Problem statement - Copy each line of the records that holds the string "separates".
··· Task input ···
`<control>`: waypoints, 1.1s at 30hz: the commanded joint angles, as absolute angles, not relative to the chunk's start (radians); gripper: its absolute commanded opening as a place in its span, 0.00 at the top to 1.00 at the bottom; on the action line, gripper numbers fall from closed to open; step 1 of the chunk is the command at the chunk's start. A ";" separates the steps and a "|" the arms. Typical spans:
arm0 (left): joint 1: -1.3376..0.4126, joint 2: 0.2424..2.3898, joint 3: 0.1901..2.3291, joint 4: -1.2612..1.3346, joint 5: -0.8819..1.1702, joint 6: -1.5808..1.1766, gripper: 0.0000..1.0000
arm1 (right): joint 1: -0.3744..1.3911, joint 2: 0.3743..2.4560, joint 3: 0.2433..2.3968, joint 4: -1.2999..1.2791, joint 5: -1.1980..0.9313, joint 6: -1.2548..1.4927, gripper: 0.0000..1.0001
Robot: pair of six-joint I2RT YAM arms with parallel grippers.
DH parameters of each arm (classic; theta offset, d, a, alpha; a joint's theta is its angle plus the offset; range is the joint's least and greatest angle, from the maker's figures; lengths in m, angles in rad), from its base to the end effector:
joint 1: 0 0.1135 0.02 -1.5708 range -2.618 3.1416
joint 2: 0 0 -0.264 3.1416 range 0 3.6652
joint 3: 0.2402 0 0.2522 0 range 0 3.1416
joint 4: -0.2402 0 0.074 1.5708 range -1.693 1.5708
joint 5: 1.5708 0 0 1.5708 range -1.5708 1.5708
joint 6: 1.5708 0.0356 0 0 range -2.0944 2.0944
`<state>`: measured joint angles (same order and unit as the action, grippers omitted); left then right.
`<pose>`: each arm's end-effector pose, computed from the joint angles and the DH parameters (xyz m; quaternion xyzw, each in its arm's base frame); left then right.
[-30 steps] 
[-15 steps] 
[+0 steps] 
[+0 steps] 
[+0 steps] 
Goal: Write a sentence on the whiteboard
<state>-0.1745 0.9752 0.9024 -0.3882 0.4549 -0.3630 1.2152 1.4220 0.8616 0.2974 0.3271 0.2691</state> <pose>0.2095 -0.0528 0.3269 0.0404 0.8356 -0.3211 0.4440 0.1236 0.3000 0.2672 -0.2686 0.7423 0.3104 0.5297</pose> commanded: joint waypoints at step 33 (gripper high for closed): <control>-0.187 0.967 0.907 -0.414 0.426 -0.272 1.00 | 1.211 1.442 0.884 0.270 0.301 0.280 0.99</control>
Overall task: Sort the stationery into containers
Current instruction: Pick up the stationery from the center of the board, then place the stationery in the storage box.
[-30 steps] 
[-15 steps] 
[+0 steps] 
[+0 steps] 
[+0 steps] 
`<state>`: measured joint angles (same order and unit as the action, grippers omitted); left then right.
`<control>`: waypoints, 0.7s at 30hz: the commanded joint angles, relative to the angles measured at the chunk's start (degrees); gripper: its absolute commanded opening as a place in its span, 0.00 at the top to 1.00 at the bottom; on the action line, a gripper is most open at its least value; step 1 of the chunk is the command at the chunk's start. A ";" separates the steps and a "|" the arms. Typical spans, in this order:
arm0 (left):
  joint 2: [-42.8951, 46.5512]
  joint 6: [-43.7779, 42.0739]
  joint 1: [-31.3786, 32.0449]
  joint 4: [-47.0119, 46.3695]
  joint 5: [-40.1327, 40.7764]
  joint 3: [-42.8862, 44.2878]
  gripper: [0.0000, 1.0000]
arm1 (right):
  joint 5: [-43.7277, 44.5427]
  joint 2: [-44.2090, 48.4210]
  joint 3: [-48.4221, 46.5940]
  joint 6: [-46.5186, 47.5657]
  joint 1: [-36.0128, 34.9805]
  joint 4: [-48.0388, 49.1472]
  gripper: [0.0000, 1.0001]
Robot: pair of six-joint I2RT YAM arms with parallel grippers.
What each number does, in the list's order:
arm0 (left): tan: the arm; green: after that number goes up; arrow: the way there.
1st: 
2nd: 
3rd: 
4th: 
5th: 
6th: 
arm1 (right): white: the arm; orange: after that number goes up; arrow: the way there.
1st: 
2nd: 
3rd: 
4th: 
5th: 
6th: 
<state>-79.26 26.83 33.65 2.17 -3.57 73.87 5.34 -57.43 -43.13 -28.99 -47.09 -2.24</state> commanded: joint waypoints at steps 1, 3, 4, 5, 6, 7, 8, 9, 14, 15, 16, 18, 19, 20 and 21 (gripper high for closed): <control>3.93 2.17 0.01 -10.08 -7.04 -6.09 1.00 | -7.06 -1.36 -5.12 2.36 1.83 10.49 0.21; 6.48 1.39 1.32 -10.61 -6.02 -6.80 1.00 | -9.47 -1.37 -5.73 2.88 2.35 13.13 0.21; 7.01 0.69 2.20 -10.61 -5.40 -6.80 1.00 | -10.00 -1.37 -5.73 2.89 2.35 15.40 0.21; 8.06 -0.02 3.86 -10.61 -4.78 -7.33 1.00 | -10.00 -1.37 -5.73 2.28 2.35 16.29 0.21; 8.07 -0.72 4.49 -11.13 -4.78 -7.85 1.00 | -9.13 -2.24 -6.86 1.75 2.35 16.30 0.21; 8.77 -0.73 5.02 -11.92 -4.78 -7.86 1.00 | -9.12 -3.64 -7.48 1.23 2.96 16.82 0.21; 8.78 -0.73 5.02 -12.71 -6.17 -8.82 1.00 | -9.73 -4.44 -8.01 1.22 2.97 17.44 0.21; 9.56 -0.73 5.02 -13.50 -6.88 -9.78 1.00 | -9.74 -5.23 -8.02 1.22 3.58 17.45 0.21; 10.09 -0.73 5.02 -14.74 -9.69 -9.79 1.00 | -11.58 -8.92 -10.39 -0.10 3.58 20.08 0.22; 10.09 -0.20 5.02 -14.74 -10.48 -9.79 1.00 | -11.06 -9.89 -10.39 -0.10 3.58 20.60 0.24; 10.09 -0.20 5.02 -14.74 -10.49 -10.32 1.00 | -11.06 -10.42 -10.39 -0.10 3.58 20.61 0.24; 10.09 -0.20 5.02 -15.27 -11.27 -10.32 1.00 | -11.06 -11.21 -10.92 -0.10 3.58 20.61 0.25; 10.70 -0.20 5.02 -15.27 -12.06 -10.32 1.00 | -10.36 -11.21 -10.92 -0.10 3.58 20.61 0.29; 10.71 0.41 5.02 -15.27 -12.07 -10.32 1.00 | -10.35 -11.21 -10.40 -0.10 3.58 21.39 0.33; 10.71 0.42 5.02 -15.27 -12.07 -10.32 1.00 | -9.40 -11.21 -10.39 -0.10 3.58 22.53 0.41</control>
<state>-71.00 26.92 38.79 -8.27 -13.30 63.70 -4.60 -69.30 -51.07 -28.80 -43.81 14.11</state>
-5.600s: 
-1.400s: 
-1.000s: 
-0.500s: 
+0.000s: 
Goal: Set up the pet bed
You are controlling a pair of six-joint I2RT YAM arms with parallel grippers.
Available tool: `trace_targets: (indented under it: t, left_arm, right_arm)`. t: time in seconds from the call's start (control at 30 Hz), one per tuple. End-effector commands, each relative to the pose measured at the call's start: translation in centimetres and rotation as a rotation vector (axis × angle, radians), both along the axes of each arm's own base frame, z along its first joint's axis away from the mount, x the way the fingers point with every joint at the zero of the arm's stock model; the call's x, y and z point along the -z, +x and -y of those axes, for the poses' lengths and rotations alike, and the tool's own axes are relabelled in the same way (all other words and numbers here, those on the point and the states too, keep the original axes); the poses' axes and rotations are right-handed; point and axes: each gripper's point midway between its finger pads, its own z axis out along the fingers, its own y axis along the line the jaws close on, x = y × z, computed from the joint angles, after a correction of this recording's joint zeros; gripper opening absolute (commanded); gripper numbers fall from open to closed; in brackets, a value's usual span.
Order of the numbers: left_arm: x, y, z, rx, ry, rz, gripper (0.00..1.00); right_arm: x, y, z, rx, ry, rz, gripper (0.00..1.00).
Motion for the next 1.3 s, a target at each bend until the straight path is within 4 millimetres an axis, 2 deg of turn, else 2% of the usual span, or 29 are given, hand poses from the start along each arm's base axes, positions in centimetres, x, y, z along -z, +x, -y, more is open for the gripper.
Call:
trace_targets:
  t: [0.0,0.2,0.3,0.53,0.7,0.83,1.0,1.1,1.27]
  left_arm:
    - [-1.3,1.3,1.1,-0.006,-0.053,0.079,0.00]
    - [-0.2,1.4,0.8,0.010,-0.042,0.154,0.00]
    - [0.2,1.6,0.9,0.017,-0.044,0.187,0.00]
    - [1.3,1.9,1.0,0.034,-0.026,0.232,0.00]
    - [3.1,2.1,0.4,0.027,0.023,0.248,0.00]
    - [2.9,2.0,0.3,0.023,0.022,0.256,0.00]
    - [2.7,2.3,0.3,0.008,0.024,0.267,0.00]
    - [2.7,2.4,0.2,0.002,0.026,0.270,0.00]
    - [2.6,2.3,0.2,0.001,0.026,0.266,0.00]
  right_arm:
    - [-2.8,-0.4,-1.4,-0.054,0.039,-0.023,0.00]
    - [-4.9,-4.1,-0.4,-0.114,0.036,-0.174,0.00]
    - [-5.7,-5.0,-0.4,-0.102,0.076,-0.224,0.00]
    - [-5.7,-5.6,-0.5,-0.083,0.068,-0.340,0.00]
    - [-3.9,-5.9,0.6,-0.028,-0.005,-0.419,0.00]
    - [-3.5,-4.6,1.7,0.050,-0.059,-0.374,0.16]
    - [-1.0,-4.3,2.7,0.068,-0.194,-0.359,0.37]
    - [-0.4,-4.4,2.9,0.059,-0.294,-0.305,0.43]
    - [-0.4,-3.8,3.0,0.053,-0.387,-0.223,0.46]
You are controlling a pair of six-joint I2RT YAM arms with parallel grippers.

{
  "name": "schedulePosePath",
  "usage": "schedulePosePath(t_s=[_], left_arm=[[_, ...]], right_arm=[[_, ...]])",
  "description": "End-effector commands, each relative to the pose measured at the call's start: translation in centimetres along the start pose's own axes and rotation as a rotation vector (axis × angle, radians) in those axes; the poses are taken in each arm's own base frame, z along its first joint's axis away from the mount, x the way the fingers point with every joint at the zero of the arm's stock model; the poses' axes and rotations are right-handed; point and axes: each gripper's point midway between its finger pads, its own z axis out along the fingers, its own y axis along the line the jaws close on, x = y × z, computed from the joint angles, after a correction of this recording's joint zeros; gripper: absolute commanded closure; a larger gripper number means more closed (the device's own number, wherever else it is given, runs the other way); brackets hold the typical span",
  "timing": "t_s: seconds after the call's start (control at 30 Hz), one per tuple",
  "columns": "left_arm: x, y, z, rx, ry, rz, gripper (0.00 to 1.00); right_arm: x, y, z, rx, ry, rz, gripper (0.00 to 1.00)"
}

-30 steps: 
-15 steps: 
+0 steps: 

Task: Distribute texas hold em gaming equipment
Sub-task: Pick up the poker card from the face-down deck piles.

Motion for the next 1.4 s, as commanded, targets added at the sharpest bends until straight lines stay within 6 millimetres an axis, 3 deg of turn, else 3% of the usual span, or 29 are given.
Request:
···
Solution below -
`<control>`: waypoints, 1.1s at 30hz: the commanded joint angles, as absolute angles, not relative to the chunk's start (radians); gripper: its absolute commanded opening as a place in its span, 0.00 at the top to 1.00 at the bottom; on the action line, gripper numbers fall from closed to open; step 1 of the chunk is the command at the chunk's start. A ";" separates the steps and a "|" the arms. Typical spans:
`<control>`: waypoints, 0.7s at 30hz: the commanded joint angles, relative to the angles measured at the chunk's start (degrees); gripper: its absolute commanded opening as a place in its span, 0.00 at the top to 1.00 at the bottom; on the action line, a gripper is most open at its least value; step 1 of the chunk is the command at the chunk's start. A ";" separates the steps and a "|" the arms. Typical spans, in this order:

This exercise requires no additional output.